McClellan, into whose hand Jimmie had thrust the crumpled and far from clean bunch of paper, let the document drop to the floor.

“Wait!” yelled the boy in despair. “A lot depends on it. Dad—”

“The brat is crazy,” declared the secretary. “He came to the house here just now and said he was a—”

“Dad told me,” squealed Jimmie, clinging to the door-jamb and hanging on for dear life as the sentinel sought to yank him free, “that I must—”

“Shut up!” exhorted the sentry. “And let go there!”

“A thousand apologies, sir,” went on the secretary to McClellan, “for my allowing this intrusion upon your conference. It was not my fault, nor”—generously—“was it this sentinel’s. I saw the boy assault him. He—”

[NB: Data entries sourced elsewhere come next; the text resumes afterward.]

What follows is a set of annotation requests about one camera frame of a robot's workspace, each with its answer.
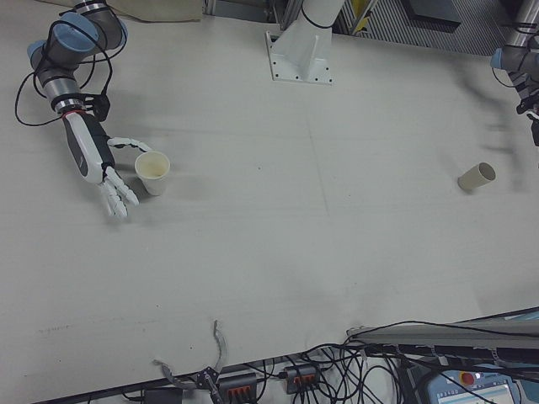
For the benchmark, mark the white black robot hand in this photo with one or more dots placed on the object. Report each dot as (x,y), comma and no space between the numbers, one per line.
(84,147)
(535,128)

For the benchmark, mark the white ridged paper cup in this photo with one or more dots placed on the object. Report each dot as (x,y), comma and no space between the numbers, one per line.
(156,181)

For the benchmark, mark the beige smooth paper cup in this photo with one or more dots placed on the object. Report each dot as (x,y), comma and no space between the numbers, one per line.
(473,179)

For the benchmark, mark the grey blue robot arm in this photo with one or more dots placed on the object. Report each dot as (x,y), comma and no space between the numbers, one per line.
(67,38)
(516,56)

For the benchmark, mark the black box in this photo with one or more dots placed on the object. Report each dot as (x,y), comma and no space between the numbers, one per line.
(433,12)

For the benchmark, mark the ribbed grey panel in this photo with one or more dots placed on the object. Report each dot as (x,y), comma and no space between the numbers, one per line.
(391,25)

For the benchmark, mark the yellow tag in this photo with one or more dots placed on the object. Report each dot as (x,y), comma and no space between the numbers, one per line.
(361,24)

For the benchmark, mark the grey aluminium bar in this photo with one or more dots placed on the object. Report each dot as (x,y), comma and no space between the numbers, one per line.
(442,336)

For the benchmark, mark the long curved grey strip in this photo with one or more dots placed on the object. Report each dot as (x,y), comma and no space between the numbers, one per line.
(222,345)

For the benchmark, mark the short curved grey strip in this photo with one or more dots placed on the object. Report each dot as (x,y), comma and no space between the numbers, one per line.
(170,374)

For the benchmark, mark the black power adapter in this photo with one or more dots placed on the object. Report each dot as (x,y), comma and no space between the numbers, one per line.
(162,396)

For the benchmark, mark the grey teach pendant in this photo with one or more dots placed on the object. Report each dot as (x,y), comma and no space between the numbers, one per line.
(471,389)

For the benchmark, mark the black power strip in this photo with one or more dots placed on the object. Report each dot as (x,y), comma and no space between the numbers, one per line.
(300,376)
(238,383)

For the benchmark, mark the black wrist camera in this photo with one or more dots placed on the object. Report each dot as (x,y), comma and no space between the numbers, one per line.
(101,107)
(526,103)

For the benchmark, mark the silver aluminium frame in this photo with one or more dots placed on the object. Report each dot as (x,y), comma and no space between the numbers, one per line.
(244,10)

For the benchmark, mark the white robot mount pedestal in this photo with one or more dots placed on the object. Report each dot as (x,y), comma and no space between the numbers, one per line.
(301,54)

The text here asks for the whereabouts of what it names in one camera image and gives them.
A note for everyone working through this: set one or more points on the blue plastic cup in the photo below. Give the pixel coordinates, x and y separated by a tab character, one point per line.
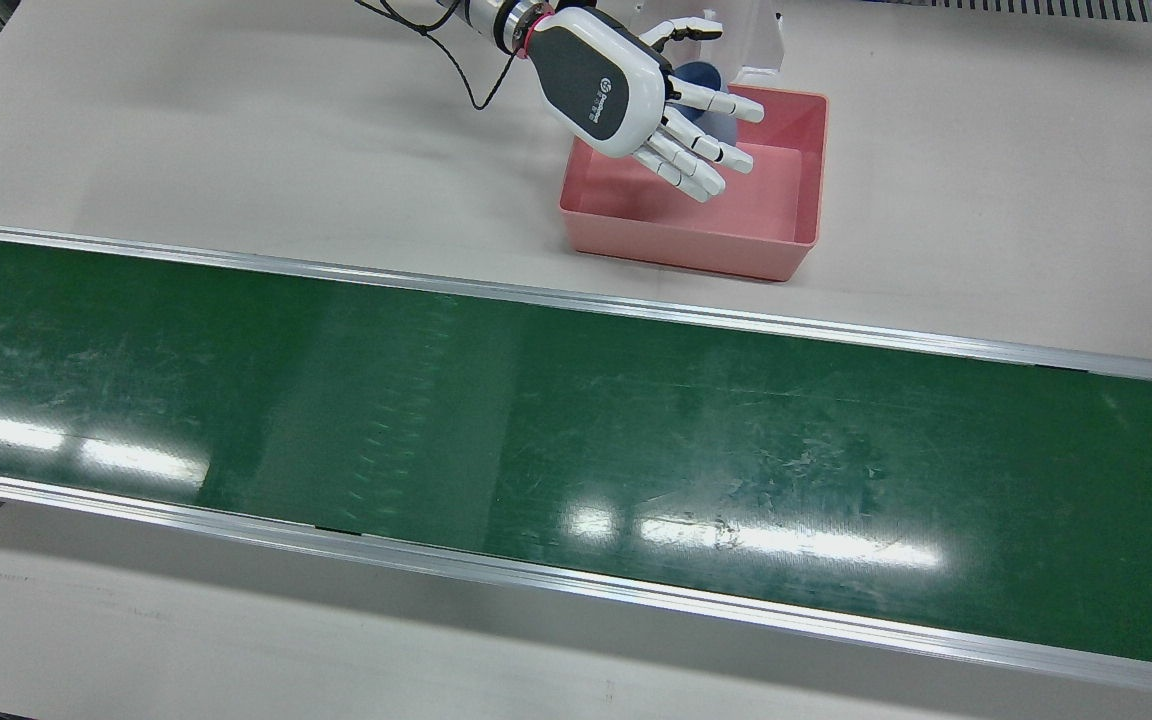
698	75

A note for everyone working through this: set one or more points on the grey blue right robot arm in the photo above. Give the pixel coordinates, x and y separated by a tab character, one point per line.
491	12

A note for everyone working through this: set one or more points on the pink plastic box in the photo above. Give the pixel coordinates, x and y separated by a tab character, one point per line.
696	245

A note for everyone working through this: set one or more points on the white grey right robot hand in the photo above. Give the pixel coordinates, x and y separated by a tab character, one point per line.
596	80

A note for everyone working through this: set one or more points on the green belt conveyor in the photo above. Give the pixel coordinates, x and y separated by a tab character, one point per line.
536	430

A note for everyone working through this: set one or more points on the white stand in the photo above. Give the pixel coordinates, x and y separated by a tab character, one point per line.
761	40

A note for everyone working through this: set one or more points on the ribbed aluminium rail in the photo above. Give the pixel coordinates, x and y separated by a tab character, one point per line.
1086	8

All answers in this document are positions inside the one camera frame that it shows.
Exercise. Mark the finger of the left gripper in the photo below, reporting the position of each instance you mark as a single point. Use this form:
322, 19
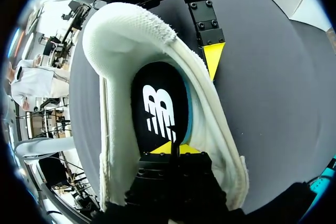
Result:
208, 27

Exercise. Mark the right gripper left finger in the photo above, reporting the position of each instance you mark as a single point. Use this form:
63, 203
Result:
155, 174

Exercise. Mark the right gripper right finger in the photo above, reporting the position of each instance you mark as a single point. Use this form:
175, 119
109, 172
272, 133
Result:
197, 176

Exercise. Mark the blue and black insole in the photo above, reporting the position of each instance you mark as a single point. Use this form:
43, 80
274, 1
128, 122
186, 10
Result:
160, 103

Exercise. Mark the white mesh shoe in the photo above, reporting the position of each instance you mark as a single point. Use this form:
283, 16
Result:
118, 58

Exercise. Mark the teal box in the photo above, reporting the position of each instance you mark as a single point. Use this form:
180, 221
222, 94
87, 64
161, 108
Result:
323, 179

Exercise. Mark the person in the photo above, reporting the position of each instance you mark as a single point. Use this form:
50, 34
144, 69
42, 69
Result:
34, 79

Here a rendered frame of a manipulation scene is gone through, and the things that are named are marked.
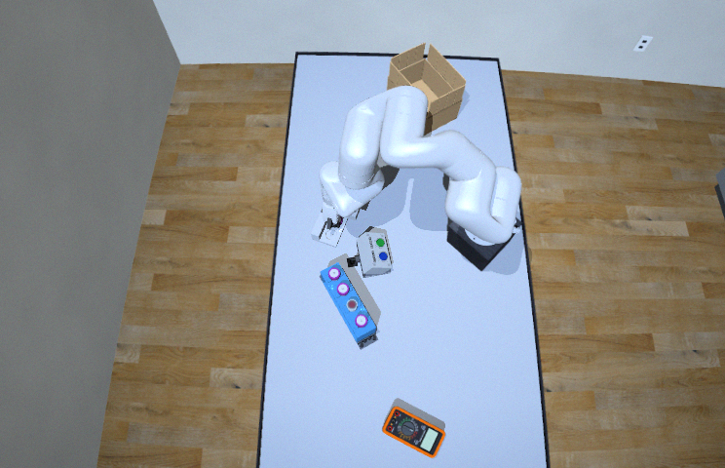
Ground blue tube rack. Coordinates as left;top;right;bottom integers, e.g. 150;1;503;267
321;262;376;344

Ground orange digital multimeter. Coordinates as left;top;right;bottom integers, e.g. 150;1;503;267
383;407;445;458

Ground light grey button panel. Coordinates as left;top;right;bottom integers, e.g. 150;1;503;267
347;232;392;278

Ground brown cardboard box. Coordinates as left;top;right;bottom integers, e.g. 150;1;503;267
387;42;467;136

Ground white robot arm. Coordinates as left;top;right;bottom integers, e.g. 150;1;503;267
320;86;521;246

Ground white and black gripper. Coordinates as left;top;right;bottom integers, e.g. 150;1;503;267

“General McClellan!” howled Jimmie. “Pick up that paper and read it! Dad says it—”

“The boy,” babbled on the secretary to all concerned, “was riding a horse with a ‘C. S. A.’ cavalry saddle. He—”

“Pick it up and read it!” wailed Jimmie again, feeling his hold on the door-jamb slacken under the mighty yanking of the sentinel.

The soldier loosened one tugging hand from Jimmie’s shoulder long enough to administer a sound cuff on the lad’s ear. Jimmie retaliated this time by flinging his head back sharply and with the crown of it catching the sentry a grievous whack on the chin.